» What this task involves
Search the material below for the word "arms". Copy every line where it is found.

*** Begin section ***

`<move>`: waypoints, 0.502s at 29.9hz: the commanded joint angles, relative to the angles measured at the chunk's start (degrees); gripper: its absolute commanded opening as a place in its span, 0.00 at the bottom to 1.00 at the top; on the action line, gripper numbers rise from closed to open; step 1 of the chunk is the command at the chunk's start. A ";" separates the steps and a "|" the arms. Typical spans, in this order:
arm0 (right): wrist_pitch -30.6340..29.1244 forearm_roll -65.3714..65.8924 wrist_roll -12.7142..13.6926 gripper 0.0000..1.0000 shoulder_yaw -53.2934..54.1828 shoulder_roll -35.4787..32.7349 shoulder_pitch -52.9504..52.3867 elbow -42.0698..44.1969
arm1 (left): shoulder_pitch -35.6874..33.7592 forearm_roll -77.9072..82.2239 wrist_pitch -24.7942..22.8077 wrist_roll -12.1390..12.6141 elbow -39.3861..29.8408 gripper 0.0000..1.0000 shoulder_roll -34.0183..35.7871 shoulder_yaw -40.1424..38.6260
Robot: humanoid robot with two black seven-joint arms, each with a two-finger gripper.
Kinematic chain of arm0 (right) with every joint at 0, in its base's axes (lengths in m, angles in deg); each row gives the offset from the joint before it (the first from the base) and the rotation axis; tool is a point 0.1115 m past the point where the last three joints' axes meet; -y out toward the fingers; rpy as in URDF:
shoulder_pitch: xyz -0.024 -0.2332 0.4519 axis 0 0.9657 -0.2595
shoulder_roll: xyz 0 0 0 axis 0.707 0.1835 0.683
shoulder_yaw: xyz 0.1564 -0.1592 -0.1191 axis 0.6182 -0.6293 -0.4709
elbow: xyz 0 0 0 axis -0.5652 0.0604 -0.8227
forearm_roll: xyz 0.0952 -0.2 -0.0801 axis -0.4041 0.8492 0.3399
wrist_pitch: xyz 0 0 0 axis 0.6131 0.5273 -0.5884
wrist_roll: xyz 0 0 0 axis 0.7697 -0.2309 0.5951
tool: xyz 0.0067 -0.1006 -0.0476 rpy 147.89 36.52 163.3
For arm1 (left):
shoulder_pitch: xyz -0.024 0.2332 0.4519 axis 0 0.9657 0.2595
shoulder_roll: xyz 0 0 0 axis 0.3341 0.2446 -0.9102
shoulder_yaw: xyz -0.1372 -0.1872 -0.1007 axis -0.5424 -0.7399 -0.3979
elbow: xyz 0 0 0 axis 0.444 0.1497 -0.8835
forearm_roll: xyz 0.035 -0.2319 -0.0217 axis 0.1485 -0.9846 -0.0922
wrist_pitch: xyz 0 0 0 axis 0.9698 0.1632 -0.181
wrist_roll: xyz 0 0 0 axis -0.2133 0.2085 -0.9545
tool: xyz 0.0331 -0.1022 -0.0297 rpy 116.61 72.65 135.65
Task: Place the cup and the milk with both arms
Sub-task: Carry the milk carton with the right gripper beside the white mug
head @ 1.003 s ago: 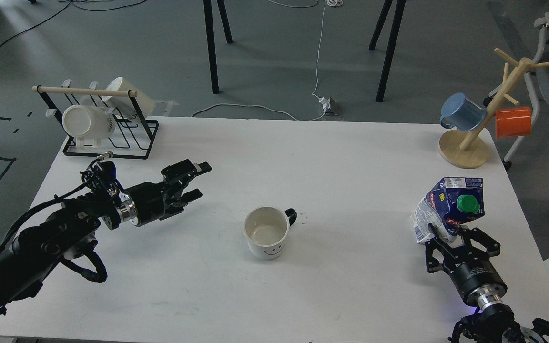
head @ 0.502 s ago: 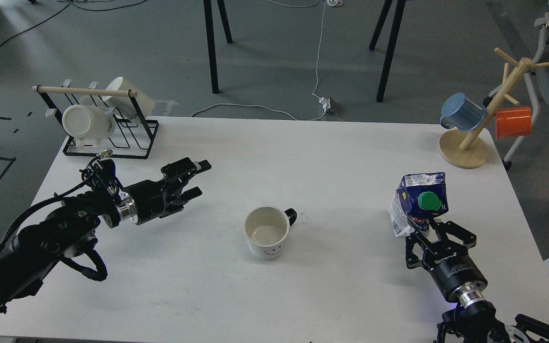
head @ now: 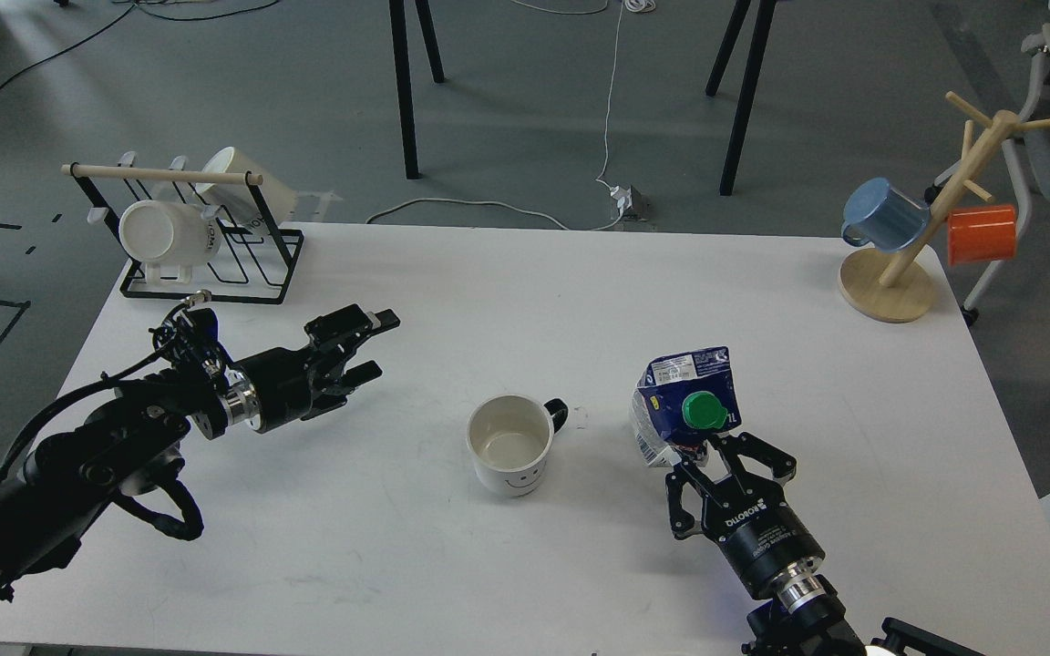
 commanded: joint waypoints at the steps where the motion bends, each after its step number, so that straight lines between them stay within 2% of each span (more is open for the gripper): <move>1: 0.00 0.09 0.00 0.34 -1.35 0.29 -0.10 0.04 | -0.06 0.00 0.00 0.00 0.00 0.99 -0.09 0.08; 15: 0.00 2.29 0.00 0.36 -2.40 2.58 -0.28 0.30 | 0.02 0.00 0.00 0.00 0.00 0.99 0.09 0.09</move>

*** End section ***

» Written response
`<move>`: waypoints, 0.502s at 29.9hz: the commanded joint angles, relative to the angles measured at the chunk's start (degrees); gripper: its absolute commanded opening as a place in its span, 0.00 at the bottom to 1.00 at the top; on the action line, gripper numbers rise from closed to open; step 1 of the chunk is the command at the chunk's start. A ";" separates the steps and a "|" the arms. Typical spans, in this order:
Robot: humanoid robot with two black seven-joint arms, each with a two-finger gripper.
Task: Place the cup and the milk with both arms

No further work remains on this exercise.